:: About this task ::
Line by line, set down the following material again exactly.

▬▬▬

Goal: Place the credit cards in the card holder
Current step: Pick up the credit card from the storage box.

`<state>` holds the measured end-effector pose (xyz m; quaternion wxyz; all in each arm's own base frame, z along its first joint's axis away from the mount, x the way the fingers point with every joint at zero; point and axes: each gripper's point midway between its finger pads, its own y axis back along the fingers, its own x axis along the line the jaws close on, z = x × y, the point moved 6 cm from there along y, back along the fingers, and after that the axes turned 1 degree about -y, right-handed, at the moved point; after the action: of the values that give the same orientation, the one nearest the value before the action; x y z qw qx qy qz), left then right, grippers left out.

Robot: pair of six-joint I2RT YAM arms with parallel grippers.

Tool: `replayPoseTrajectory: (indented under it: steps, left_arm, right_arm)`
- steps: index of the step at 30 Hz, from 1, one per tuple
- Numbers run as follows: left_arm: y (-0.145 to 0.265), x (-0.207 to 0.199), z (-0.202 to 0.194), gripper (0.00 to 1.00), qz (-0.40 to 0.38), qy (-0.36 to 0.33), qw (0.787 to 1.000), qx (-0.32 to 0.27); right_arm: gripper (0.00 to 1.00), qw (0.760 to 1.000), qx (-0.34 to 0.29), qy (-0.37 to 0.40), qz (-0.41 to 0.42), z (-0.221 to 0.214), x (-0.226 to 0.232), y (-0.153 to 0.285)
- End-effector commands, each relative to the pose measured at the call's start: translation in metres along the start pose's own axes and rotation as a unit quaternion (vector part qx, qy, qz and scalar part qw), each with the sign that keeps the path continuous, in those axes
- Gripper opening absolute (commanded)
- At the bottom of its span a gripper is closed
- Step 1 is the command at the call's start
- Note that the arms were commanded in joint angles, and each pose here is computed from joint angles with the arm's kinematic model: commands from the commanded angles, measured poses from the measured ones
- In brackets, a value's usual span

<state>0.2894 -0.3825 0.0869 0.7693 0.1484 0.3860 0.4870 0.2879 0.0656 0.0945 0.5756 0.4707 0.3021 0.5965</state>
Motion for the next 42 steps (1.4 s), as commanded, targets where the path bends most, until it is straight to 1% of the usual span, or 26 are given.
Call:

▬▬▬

:: Result for this task ::
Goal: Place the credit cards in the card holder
Current step: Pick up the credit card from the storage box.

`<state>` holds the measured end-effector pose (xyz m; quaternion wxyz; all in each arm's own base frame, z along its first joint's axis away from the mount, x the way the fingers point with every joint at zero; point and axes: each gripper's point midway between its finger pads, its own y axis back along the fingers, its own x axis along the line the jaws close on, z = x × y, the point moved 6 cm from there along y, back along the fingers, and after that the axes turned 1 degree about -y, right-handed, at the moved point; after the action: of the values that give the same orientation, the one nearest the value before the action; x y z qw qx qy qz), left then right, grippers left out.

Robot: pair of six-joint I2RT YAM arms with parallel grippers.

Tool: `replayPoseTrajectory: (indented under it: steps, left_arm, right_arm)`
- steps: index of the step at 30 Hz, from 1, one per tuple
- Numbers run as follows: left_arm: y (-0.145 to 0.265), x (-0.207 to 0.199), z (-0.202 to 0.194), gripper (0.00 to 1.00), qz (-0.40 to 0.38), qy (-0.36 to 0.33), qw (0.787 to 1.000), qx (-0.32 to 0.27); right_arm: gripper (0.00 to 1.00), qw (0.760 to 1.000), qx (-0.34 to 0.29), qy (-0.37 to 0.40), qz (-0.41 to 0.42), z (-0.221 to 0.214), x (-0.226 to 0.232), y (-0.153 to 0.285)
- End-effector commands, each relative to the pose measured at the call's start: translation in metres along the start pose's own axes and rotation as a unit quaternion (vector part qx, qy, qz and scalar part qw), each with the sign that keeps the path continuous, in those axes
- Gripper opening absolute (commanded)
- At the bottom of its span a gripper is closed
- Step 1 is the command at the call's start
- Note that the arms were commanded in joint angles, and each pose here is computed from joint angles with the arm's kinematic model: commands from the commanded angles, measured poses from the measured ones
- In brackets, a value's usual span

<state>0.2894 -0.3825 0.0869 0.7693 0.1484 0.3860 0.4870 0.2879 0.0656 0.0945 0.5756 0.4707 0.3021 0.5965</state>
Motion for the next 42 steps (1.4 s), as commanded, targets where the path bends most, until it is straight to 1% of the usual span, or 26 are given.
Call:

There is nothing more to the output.